[Dataset records]

------------------------------------

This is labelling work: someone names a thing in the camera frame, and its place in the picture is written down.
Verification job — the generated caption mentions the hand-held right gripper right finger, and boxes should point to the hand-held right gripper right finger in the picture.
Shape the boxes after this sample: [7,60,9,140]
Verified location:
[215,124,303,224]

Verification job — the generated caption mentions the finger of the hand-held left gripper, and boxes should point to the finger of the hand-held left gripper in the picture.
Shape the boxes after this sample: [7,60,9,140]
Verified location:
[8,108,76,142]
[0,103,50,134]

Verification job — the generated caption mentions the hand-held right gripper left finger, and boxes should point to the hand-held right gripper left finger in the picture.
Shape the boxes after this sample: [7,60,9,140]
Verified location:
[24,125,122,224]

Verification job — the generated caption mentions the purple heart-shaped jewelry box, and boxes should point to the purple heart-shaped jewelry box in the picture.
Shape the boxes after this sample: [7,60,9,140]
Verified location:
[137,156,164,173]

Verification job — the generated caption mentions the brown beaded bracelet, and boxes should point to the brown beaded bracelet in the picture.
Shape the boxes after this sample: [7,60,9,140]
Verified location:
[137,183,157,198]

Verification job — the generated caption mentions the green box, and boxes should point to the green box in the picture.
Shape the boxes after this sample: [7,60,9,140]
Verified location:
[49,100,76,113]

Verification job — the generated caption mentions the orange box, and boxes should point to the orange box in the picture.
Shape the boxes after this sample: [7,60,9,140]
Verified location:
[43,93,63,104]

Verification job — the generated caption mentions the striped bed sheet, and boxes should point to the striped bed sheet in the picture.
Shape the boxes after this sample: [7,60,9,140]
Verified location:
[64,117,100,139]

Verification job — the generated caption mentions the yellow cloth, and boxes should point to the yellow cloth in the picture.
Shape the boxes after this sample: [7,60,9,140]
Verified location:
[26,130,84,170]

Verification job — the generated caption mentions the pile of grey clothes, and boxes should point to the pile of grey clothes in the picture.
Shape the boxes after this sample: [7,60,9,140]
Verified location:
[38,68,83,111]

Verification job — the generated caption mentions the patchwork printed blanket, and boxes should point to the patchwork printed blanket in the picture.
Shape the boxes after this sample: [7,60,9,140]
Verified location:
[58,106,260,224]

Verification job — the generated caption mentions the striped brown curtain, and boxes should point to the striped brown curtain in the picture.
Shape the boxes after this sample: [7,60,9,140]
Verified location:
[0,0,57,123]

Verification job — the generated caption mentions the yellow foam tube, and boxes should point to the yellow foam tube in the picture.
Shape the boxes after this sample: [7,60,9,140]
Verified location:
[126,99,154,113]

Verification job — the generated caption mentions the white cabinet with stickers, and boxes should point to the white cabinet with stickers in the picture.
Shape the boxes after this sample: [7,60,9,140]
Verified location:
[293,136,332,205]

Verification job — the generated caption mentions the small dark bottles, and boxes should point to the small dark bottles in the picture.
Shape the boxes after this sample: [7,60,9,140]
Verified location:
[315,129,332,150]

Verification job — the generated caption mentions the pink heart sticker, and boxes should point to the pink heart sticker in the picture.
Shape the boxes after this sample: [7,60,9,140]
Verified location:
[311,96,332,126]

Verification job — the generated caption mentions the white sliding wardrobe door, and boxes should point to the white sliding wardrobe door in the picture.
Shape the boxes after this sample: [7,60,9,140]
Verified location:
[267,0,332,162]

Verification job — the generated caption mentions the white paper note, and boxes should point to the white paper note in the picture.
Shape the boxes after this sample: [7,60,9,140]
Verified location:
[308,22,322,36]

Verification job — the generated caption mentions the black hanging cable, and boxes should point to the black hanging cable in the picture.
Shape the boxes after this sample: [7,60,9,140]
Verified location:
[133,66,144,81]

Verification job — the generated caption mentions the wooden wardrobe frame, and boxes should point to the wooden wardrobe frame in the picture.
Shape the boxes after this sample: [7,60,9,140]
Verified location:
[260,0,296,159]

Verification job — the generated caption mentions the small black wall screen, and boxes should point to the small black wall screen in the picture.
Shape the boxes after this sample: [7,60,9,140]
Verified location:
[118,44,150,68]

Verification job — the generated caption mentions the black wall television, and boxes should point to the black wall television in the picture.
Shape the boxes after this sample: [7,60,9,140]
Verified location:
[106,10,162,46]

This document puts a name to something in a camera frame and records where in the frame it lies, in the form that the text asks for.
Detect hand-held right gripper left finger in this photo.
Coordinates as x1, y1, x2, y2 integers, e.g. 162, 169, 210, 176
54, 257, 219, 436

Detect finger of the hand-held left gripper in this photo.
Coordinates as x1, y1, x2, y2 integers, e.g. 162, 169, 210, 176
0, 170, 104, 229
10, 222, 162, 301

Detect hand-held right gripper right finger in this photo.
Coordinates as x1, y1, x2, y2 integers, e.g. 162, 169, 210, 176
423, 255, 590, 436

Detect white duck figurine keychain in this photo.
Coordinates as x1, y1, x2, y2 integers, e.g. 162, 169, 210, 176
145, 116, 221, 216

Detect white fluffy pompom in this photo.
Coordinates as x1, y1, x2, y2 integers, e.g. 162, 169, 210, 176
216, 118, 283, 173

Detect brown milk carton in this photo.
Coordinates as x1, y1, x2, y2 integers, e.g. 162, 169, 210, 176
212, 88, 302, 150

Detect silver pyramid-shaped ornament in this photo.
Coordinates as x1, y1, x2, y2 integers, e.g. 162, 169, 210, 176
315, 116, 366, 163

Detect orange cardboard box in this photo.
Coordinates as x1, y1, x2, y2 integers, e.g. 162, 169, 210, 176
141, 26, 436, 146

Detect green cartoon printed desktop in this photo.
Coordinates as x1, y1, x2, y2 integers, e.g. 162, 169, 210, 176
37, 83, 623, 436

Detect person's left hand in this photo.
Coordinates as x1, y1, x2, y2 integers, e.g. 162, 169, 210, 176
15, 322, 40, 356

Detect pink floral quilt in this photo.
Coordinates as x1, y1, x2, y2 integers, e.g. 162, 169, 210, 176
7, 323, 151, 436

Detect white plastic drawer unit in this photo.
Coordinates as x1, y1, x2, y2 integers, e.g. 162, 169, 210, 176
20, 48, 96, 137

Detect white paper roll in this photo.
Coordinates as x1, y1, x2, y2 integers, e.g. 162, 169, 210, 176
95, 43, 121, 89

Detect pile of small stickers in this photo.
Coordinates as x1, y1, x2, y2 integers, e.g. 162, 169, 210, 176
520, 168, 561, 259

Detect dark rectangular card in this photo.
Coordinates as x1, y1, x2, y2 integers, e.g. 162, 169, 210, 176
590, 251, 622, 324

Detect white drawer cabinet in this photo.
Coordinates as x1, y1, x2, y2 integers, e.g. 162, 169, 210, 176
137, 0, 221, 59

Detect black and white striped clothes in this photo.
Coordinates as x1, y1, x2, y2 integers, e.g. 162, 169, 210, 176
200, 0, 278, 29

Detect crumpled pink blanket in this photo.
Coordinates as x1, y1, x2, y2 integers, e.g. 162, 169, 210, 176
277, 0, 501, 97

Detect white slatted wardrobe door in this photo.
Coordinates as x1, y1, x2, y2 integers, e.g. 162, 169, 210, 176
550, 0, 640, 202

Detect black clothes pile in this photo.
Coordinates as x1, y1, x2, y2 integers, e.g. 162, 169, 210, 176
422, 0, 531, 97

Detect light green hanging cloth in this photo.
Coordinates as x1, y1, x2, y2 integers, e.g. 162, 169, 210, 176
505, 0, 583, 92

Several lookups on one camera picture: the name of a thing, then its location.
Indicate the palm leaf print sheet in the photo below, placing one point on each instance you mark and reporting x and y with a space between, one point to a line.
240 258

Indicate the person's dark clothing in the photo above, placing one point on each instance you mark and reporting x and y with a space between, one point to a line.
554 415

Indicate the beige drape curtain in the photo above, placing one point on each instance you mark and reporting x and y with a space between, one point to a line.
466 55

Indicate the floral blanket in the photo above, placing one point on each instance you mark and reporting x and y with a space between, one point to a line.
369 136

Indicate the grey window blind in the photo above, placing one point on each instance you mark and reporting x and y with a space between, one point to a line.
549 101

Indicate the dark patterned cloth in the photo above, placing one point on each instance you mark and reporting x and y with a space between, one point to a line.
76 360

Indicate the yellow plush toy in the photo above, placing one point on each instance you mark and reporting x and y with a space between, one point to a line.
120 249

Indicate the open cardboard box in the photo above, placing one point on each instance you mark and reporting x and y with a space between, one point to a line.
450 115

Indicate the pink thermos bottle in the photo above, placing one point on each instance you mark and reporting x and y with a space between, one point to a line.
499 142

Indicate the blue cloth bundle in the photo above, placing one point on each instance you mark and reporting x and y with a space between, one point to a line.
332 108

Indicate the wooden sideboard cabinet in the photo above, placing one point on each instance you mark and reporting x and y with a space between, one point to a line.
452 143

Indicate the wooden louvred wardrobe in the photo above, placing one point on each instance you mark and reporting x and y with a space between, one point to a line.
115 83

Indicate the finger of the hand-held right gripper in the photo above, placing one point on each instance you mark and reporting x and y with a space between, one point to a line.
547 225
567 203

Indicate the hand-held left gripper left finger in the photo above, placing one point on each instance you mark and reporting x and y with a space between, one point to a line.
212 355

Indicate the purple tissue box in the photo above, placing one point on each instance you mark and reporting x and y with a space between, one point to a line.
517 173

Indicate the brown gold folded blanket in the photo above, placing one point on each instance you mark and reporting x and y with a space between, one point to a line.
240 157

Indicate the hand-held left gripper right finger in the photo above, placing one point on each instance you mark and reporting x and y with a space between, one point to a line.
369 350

------------------------------------

Reproduce only this range: the first line of the data above through the line with "Verification job — the generated caption mentions the green", both included, exactly as written.

This is labelling work: someone names a thing in the camera frame, and its place in the picture is written down.
Verification job — the generated caption mentions the hand-held right gripper right finger, and boxes should point to the hand-held right gripper right finger in the picture.
Shape the boxes after this sample: [7,60,9,140]
Verified location:
[215,124,303,224]

Verification job — the generated caption mentions the finger of the hand-held left gripper, and boxes should point to the finger of the hand-held left gripper in the picture.
Shape the boxes after this sample: [7,60,9,140]
Verified location:
[8,108,76,142]
[0,103,50,134]

Verification job — the generated caption mentions the hand-held right gripper left finger, and boxes should point to the hand-held right gripper left finger in the picture.
Shape the boxes after this sample: [7,60,9,140]
Verified location:
[24,125,122,224]

Verification job — the generated caption mentions the purple heart-shaped jewelry box, and boxes should point to the purple heart-shaped jewelry box in the picture.
Shape the boxes after this sample: [7,60,9,140]
Verified location:
[137,156,164,173]

Verification job — the generated caption mentions the brown beaded bracelet, and boxes should point to the brown beaded bracelet in the picture.
Shape the boxes after this sample: [7,60,9,140]
Verified location:
[137,183,157,198]

Verification job — the generated caption mentions the green box, and boxes should point to the green box in the picture.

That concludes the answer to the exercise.